Alternatively, Europe could continue to move forward as it is, with each nation trying to balance its own finances and the community coming together when calamity arises. Yet no state wants to bail out another that it doesn't think is fiscally responsible. Witness the rising resistance in Germany – a pivotal player in the Greek bailout plan.
It doesn't help that the debt crisis in Greece has triggered a reflowering of national self-interest in a number of European nations. In simplified terms, richer and supposedly more fiscally prudent northern states are reluctant to surrender sovereignty because of the perceived spendthrift ways of their southern neighbors. In response, more dispassionate observers point out that the frugal north is prospering largely because its exported goods are flooding south.
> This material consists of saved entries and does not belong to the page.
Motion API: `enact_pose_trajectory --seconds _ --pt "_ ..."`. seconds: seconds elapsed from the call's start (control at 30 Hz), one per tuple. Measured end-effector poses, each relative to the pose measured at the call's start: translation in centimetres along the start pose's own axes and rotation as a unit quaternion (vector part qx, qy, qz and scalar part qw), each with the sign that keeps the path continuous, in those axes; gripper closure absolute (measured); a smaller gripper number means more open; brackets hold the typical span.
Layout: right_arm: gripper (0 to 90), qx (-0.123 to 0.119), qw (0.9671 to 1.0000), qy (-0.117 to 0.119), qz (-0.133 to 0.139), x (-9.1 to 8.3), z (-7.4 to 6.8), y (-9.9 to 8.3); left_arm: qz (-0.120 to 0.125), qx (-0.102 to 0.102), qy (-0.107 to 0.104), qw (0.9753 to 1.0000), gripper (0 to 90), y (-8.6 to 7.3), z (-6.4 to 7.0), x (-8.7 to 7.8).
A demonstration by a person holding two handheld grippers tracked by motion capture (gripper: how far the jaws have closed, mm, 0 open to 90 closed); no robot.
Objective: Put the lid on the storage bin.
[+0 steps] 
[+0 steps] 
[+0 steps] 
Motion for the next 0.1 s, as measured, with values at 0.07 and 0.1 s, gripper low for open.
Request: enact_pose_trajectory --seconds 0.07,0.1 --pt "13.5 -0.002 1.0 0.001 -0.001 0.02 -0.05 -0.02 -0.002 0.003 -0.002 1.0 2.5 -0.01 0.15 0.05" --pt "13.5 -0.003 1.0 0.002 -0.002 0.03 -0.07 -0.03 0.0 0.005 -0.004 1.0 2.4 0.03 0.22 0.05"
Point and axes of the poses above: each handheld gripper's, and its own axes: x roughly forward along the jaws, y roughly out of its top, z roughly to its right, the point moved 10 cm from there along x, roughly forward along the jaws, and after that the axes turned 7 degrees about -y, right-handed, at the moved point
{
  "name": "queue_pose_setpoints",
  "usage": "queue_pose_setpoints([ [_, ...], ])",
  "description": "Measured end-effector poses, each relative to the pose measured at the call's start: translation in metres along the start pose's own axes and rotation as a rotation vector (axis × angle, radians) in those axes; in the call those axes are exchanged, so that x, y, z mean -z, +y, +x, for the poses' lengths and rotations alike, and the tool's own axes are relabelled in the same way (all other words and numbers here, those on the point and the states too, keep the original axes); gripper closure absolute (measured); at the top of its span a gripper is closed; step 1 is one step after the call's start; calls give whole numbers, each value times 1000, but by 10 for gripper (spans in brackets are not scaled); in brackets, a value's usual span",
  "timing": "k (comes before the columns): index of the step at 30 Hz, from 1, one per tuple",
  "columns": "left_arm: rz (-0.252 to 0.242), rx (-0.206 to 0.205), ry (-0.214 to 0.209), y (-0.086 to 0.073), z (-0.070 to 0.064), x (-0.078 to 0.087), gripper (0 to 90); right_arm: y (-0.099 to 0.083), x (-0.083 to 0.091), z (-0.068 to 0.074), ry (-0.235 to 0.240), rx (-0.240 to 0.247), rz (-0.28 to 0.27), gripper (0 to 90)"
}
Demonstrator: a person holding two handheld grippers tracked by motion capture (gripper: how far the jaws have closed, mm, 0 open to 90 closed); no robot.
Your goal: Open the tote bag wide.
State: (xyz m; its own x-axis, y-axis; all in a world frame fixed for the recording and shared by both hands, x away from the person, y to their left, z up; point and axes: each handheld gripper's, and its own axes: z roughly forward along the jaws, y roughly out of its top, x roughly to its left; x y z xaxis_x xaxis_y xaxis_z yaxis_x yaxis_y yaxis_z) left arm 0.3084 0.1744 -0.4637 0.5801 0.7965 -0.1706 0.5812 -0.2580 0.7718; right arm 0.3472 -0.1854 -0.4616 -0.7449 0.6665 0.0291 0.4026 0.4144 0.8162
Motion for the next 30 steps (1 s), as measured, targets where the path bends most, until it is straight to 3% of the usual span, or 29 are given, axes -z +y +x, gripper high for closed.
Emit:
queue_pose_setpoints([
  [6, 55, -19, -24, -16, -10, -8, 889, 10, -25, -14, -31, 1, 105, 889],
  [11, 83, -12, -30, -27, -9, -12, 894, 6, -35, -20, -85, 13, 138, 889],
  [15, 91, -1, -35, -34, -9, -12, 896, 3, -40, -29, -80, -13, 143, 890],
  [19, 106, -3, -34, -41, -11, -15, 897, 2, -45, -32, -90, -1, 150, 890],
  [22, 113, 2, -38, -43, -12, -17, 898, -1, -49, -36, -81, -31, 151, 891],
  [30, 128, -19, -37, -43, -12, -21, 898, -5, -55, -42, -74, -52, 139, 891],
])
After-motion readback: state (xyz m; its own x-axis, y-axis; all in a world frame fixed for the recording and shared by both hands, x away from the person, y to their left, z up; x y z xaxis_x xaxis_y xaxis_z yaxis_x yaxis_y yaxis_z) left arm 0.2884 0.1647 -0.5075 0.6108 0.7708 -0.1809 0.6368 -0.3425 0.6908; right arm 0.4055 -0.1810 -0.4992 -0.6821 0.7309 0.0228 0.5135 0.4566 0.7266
The yawning differences help explain why the eurozone could be headed for a permanent divide. In order to detach the debt-stricken south, momentum is building for mainly northern states to form a smaller currency union around Germany. The idea is for two zones, each with its own currency, which wags jokingly say could be the northern "neuro" and the southern "pseudo."
As many experts point out, however, the consequences of such a split would be huge: By one estimate, the living standards of inhabitants of the poorer zone would drop by 30 to 45 percent.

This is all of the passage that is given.